Stored items from a collection:
※
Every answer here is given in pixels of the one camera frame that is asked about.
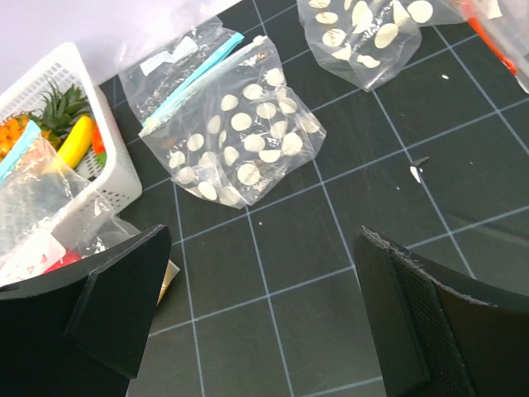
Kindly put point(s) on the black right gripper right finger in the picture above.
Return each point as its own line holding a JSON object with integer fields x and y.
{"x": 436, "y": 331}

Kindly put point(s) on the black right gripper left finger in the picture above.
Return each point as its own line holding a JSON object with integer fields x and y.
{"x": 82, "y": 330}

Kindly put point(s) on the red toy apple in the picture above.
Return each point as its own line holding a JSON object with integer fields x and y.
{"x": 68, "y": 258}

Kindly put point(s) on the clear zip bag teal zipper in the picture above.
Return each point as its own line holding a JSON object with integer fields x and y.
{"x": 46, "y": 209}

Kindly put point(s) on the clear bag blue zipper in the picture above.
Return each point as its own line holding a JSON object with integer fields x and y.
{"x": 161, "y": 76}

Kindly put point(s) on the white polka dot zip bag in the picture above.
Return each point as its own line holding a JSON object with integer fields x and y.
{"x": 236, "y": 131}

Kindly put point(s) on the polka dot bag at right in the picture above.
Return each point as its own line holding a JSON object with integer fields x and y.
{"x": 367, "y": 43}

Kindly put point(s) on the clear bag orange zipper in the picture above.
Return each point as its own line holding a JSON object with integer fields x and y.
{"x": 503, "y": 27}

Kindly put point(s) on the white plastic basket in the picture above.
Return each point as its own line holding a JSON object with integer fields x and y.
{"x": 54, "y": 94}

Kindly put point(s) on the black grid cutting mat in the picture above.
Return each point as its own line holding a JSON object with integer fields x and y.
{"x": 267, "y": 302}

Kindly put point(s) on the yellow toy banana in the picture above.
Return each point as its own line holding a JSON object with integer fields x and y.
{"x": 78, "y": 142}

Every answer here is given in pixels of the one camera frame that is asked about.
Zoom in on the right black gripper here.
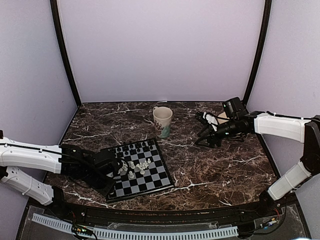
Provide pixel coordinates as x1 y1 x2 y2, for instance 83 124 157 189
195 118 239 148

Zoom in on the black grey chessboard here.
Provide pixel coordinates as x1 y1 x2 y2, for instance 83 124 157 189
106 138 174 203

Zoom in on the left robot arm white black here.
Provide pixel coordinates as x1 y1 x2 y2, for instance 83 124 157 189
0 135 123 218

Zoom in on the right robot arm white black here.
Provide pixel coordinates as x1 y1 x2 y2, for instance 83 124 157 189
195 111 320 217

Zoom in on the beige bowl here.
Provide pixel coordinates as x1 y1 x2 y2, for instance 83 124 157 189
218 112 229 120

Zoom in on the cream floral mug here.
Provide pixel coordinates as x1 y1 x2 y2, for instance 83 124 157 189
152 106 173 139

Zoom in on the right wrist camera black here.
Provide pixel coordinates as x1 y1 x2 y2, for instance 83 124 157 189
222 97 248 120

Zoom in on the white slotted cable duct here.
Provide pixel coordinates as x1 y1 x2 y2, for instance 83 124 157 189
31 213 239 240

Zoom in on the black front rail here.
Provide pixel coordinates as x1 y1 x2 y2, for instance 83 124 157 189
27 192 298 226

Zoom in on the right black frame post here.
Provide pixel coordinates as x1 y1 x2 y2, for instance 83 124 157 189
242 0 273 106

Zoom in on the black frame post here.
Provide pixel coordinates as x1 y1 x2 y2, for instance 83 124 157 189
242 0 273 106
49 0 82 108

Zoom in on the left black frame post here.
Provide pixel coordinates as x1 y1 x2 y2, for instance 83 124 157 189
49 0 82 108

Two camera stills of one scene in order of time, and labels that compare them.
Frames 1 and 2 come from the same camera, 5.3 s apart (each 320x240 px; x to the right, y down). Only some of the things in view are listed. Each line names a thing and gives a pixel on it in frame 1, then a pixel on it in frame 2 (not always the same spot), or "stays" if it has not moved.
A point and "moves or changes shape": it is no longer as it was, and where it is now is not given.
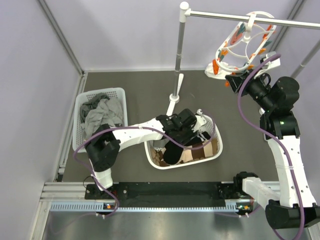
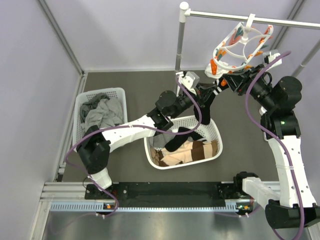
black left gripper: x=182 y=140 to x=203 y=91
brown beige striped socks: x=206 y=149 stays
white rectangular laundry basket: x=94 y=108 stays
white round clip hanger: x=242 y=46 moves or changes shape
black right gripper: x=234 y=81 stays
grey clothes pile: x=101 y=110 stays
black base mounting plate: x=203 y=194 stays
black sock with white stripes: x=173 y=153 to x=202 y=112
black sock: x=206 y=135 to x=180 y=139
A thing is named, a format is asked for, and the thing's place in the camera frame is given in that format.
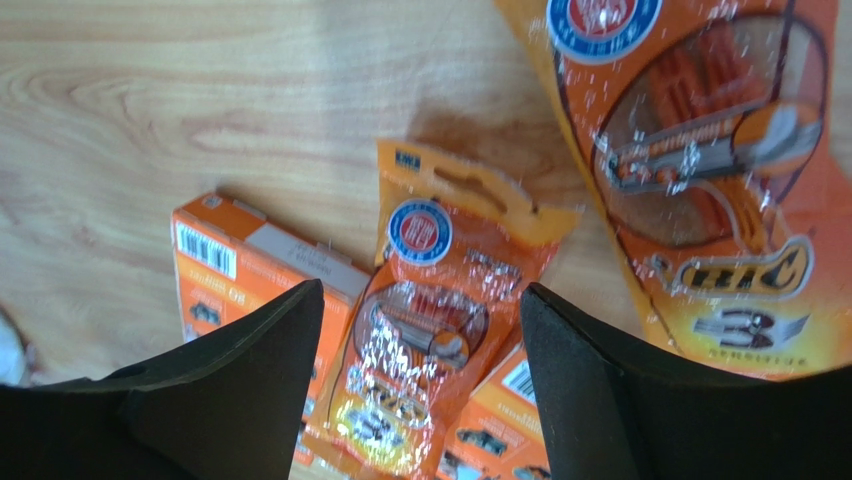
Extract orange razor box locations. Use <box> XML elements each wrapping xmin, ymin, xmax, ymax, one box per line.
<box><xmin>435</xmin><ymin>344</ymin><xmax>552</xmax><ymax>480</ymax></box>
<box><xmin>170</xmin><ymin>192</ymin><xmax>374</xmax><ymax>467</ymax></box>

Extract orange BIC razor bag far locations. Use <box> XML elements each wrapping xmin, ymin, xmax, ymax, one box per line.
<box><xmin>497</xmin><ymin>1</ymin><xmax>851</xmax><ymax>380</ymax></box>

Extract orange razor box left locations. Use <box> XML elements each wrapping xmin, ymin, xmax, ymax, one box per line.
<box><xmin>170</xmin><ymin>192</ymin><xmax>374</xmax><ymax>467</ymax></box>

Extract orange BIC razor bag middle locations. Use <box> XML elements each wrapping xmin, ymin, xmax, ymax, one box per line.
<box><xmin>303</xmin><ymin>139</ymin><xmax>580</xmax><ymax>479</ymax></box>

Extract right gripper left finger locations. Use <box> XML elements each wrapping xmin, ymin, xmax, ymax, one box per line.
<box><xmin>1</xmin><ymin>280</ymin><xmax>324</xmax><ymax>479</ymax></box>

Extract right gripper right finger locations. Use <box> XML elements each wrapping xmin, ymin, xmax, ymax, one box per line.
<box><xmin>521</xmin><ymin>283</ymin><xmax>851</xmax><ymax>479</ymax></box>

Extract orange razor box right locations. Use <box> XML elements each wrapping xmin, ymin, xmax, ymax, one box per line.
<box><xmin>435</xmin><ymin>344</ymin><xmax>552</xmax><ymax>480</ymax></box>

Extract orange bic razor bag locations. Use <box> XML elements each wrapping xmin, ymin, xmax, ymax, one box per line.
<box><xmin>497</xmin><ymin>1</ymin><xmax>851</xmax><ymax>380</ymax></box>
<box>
※
# Exercise details
Search the entries for the string "that" and return each line where it turns up.

# Answer to the exercise
Every answer here is given in pixels of the one camera frame that is asked about.
Every answer here is given in pixels of the one camera frame that is asked about.
Two camera stills of one scene in order of time, and labels that compare them.
A thing is named, a format is asked for, and the thing's place in the camera frame is given in that format.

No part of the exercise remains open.